Log Loss and Cross Entropy are Almost the Same

Log loss and cross entropy are measures of error used in machine learning. The underlying math is the same. Log loss is usually used when there are just two possible outcomes that can be either 0 or 1. Cross entropy is usually used when there are three or more possible outcomes.

Suppose you are looking at a really weirdly shaped spinner that can come up “red”, “blue”, or “green”. You do some sort of physics analysis and predict the probabilities of (red, blue, green) are (0.1, 0.5, 0.4). Then you spin the spinner many thousands of times to determine the true probabilities and get (0.3, 0.2, 0.5). To measure the accuracy of your prediction you can use cross entropy error which is best explained by example:

CE = -( ln(0.1)(0.3) + ln(0.5)(0.2) + ln(0.4)(0.5) )
   = -( (-2.3)(0.3) + (-0.69)(0.2) + (-0.91)(0.5) )
   = -( -0.69 + -0.14 + -0.46 )
   = 1.29

In words, cross entropy is the negative sum of the products of the logs of the predicted probabilities times the actual probabilities. Smaller values indicate a better prediction.

But, scenarios where predictions are different probabilities are rare. Most often predictions are discrete. For example, suppose you are trying to predict the political leaning (conservative, moderate, liberal) of a person based on their age, annual income, and so on. You encode (conservative, moderate, liberal) as [(1,0,0) (0,1,0) (0,0,1)]. Now suppose that for a particular age, income, etc. your prediction is (0.3, 0.6, 0.1) = moderate, because the middle value is largest.

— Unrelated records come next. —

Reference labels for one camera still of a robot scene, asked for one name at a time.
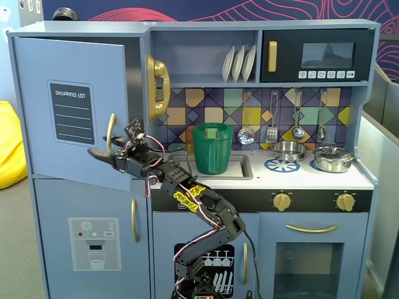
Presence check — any metal toy serving spoon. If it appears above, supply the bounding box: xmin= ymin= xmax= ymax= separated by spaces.
xmin=317 ymin=89 xmax=329 ymax=141

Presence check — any metal slotted spatula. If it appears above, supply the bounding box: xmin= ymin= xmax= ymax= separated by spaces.
xmin=265 ymin=90 xmax=279 ymax=144

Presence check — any blue toy dishwasher door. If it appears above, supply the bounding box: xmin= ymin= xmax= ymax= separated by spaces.
xmin=151 ymin=211 xmax=260 ymax=299

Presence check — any grey metal locker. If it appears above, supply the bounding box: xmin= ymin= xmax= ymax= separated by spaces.
xmin=17 ymin=0 xmax=43 ymax=27

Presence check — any small camera circuit board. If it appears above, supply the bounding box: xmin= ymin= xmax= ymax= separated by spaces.
xmin=124 ymin=118 xmax=146 ymax=141

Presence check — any blue toy kitchen cabinet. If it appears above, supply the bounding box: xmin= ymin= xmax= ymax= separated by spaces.
xmin=6 ymin=19 xmax=382 ymax=299

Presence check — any green plastic pitcher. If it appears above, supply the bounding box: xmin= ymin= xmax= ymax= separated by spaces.
xmin=191 ymin=123 xmax=234 ymax=175

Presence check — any steel toy pot with lid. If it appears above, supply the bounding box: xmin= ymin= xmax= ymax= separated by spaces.
xmin=312 ymin=143 xmax=355 ymax=173

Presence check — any yellow beanbag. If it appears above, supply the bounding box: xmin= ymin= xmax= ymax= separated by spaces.
xmin=0 ymin=100 xmax=29 ymax=190

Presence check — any black round helmet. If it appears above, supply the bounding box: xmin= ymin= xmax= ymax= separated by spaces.
xmin=52 ymin=8 xmax=78 ymax=22

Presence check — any black power cable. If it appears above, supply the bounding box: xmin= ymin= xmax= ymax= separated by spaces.
xmin=241 ymin=227 xmax=262 ymax=299

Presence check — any blue ice dispenser cabinet door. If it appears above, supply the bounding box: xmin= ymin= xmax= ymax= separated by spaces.
xmin=33 ymin=178 xmax=149 ymax=299

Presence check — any white toy plate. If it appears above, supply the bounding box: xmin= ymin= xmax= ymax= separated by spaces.
xmin=232 ymin=45 xmax=246 ymax=83
xmin=242 ymin=45 xmax=257 ymax=83
xmin=221 ymin=45 xmax=236 ymax=83

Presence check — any gold toy telephone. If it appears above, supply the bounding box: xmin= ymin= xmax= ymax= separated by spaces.
xmin=145 ymin=55 xmax=171 ymax=122

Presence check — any grey desk divider panel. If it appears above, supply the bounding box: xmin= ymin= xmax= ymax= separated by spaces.
xmin=358 ymin=112 xmax=399 ymax=299
xmin=363 ymin=64 xmax=399 ymax=125

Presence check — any grey toy sink basin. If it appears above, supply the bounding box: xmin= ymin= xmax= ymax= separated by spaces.
xmin=165 ymin=154 xmax=254 ymax=181

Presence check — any metal slotted skimmer spoon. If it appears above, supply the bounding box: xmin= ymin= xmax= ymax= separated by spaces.
xmin=238 ymin=90 xmax=255 ymax=146

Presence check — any steel toy frying pan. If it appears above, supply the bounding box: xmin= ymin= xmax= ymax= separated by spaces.
xmin=251 ymin=141 xmax=310 ymax=163

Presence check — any metal toy ladle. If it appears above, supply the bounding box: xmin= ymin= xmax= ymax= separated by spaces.
xmin=291 ymin=90 xmax=305 ymax=141

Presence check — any gold stove knob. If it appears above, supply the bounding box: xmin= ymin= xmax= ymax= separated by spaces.
xmin=335 ymin=192 xmax=355 ymax=212
xmin=273 ymin=192 xmax=293 ymax=212

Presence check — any blue shopping list cabinet door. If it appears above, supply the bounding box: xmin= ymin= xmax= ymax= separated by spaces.
xmin=12 ymin=36 xmax=133 ymax=192

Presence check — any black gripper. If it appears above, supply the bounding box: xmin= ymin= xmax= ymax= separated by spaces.
xmin=87 ymin=135 xmax=165 ymax=180

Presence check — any black toy microwave door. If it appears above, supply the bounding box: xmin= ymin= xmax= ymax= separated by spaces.
xmin=260 ymin=29 xmax=375 ymax=83

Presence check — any blue toy oven door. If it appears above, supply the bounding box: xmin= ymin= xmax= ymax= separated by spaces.
xmin=258 ymin=212 xmax=370 ymax=299

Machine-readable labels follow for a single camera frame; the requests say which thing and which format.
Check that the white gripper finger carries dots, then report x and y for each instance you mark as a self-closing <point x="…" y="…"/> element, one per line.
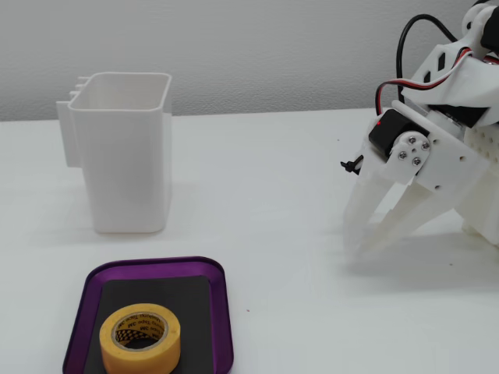
<point x="366" y="206"/>
<point x="413" y="206"/>

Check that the yellow masking tape roll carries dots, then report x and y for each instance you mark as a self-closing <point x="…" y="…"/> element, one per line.
<point x="117" y="350"/>

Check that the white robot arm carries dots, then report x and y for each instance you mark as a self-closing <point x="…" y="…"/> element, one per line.
<point x="468" y="82"/>

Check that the black mat in tray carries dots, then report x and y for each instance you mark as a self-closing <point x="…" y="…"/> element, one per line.
<point x="187" y="304"/>

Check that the purple metal tray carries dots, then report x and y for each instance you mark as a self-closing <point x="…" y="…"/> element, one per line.
<point x="156" y="268"/>

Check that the white plastic container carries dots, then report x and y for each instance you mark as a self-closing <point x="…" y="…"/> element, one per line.
<point x="124" y="167"/>

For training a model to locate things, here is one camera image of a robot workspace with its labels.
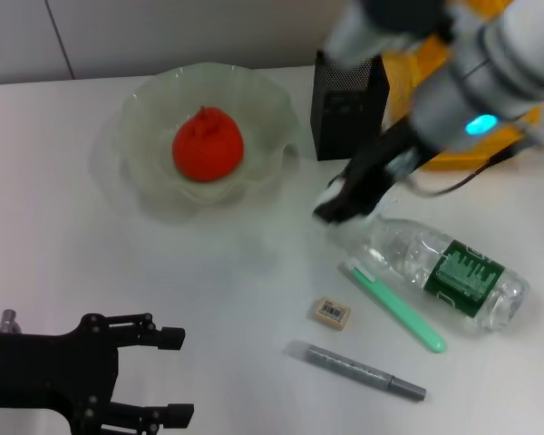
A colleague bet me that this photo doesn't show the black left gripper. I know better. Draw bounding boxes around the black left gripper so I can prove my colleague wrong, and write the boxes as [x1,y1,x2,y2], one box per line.
[0,311,196,435]

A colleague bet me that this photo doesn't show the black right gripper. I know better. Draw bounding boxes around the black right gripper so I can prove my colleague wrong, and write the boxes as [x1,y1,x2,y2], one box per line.
[314,121,432,227]

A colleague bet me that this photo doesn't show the clear water bottle green label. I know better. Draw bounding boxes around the clear water bottle green label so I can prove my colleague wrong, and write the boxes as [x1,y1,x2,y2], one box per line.
[342,201,530,339]

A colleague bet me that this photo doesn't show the orange fruit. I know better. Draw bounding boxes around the orange fruit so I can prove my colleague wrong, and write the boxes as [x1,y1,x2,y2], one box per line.
[171,105,245,183]

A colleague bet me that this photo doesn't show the black mesh pen holder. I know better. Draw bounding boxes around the black mesh pen holder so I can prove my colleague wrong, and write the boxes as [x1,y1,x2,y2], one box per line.
[310,49,390,162]

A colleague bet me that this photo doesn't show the beige eraser with barcode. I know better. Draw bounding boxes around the beige eraser with barcode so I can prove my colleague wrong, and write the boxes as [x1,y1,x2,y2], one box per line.
[308,296,352,332]

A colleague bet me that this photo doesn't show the mint green pen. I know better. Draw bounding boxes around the mint green pen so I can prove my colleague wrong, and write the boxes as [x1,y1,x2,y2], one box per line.
[344,258,448,354]

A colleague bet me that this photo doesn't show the grey marker pen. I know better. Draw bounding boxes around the grey marker pen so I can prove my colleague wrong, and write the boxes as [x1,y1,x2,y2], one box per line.
[285,339,427,403]

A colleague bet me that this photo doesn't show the pale green glass fruit plate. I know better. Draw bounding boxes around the pale green glass fruit plate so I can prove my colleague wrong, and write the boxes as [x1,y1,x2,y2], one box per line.
[90,62,307,227]

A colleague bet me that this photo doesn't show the yellow plastic bin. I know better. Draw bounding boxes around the yellow plastic bin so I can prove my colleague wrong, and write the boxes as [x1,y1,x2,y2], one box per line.
[380,34,544,172]

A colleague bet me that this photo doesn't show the right gripper cable with plug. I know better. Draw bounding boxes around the right gripper cable with plug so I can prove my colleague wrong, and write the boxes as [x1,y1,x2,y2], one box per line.
[405,135,544,198]

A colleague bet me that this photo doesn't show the gripper cable with plug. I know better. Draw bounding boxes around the gripper cable with plug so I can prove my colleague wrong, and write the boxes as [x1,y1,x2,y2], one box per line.
[405,135,544,198]
[0,308,20,416]

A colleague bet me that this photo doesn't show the left gripper cable with plug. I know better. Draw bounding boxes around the left gripper cable with plug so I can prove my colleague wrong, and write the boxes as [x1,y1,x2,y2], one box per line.
[0,308,20,416]

Using cross entropy, the error is:

CE = -( ln(0.3)(0) + ln(0.6)(1) + ln(0.1)(0) )
   = -( 0 + (-0.51)(1) + 0 )
   = 0.51

Notice that in this common scenario, because of the 0s and a single 1 encoding, only one term contributes to cross entropy.

Now log loss is the same as cross entropy, but in my opinion, the term log loss is best used when there are only two possible outcomes. This simultaneously simplifies and complicates things.

For example, suppose you’re trying to predict (male, female) from things like annual income, years of education, etc. If you encode male = 0 and female = 1 (notice you only need one number for a binary prediction) and your prediction is 0.3 (male, because it’s less than 0.5) and the actual result is male, the log loss is:

LL = -( ln(0.3) )
   = 1.20

In words, for log loss with binary prediction, you just take the negative log of your predicted probability of the true result. This is the same as cross entropy.

So, pretty simple in principle. However, understanding all the things related to log loss and cross entropy is difficult because there are so many interrelated details, plus, vocabulary is used inconsistently.

Note: Thanks to Steve Sadler for pointing out typos in the intermediate part of my calculations. Now fixed.